(What is being asked) The reply must consist of the complete listing, reproduced exactly, with no images included.

(Collected material)
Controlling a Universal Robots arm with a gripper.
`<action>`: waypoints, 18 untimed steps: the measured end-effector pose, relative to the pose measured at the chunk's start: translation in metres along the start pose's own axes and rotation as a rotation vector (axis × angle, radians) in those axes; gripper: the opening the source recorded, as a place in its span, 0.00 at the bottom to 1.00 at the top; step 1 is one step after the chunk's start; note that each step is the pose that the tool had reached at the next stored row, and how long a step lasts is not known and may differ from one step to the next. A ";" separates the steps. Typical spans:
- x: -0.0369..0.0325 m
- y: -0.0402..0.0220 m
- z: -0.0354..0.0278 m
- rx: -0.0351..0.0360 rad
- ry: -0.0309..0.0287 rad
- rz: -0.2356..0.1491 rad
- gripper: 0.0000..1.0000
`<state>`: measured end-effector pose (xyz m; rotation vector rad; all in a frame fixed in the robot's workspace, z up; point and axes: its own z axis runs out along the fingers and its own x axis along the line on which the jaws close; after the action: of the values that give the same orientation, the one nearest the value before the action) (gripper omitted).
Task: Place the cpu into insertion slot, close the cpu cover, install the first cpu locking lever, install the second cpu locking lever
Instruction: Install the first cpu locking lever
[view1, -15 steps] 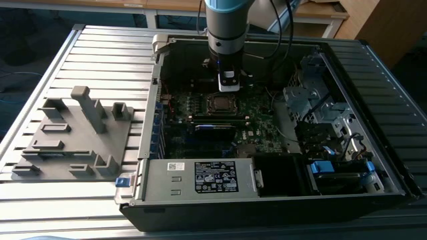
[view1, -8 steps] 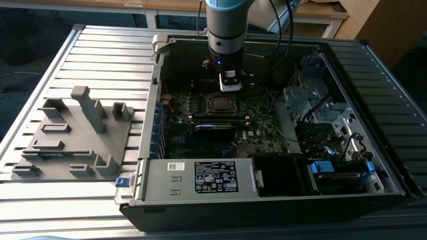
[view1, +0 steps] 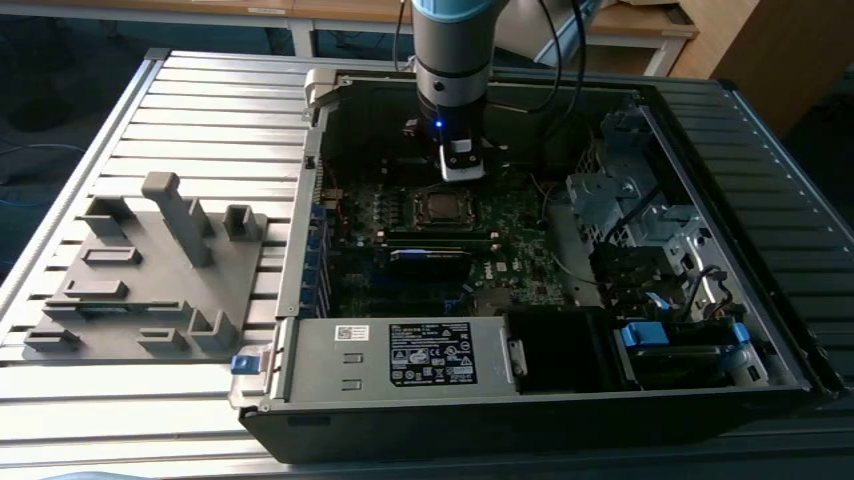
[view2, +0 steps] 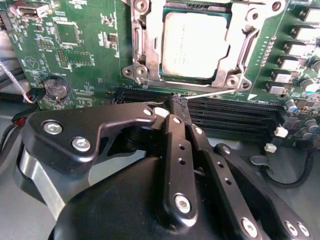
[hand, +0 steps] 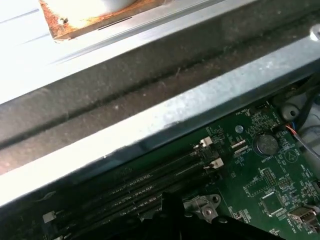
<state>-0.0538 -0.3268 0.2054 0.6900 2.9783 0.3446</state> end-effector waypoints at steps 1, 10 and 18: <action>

(Task solution)
Controlling a Universal Robots arm with a gripper.
`<action>`: waypoints, 18 untimed steps: the measured end-effector pose, relative to the pose measured at the chunk's start: translation in metres along the start pose's own axes and rotation as a rotation vector (axis × angle, radians) in those axes; gripper: the opening the source recorded, as a place in its span, 0.00 at the bottom to 1.00 at the top; step 1 is one step after the chunk's start; note that each step is the pose that the tool had reached at the next stored row, and how long a step lasts is not known and may differ from one step to the next. A ";" separates the steps. Typical spans:
- x: -0.0369..0.0325 m
- y: -0.0402..0.0220 m
- z: -0.0354..0.0278 m
- rx: -0.0351..0.0360 rad
- ry: -0.0309..0.0287 rad
- rz: -0.2356..0.1491 rad
- gripper: 0.0000..1.0000
`<state>`: measured end-effector pose (xyz m; rotation vector rad; all in a frame fixed in the robot's workspace, z up; point and axes: its own z axis runs out along the fingers and its own x axis along the line on which the jaws close; after the action: of the values that give the same orientation, the one nearest the value before the action) (gripper omitted).
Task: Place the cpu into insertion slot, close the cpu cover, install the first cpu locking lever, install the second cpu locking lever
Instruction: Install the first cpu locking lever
[view1, -15 steps] 
[view1, -8 steps] 
[view1, +0 steps] 
[view2, +0 steps] 
[hand, +0 steps] 
<state>-0.0538 -0.3268 0.2054 0.6900 2.9783 0.3446</state> end-effector waypoints at steps 1, 10 and 18: <action>

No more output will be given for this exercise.